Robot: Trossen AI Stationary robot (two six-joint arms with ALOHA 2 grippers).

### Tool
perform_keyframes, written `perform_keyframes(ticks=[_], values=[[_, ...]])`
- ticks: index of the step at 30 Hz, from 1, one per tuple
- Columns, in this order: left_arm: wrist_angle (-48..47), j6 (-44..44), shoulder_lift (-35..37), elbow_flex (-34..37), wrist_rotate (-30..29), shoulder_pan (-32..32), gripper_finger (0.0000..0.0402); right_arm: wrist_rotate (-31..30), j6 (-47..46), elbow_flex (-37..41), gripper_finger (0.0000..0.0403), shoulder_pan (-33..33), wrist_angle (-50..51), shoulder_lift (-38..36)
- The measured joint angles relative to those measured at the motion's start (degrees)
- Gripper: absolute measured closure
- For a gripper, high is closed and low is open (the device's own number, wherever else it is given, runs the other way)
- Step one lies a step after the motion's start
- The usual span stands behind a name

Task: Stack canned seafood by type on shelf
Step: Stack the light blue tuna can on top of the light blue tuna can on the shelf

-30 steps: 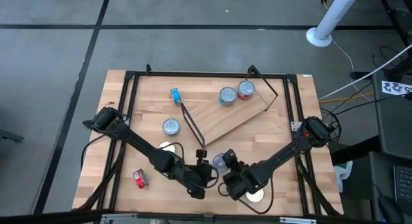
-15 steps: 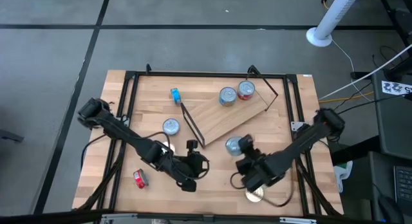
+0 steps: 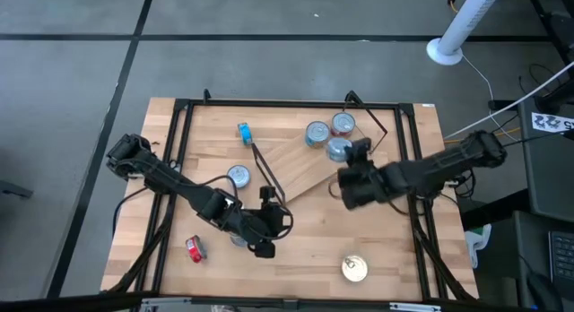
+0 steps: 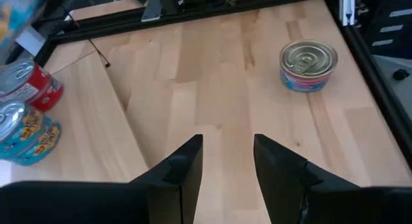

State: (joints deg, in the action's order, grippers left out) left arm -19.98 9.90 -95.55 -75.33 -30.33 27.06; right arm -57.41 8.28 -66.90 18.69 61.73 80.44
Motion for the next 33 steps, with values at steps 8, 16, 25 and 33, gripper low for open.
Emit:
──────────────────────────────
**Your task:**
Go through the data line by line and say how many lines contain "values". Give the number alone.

**Answer for this exercise:**
2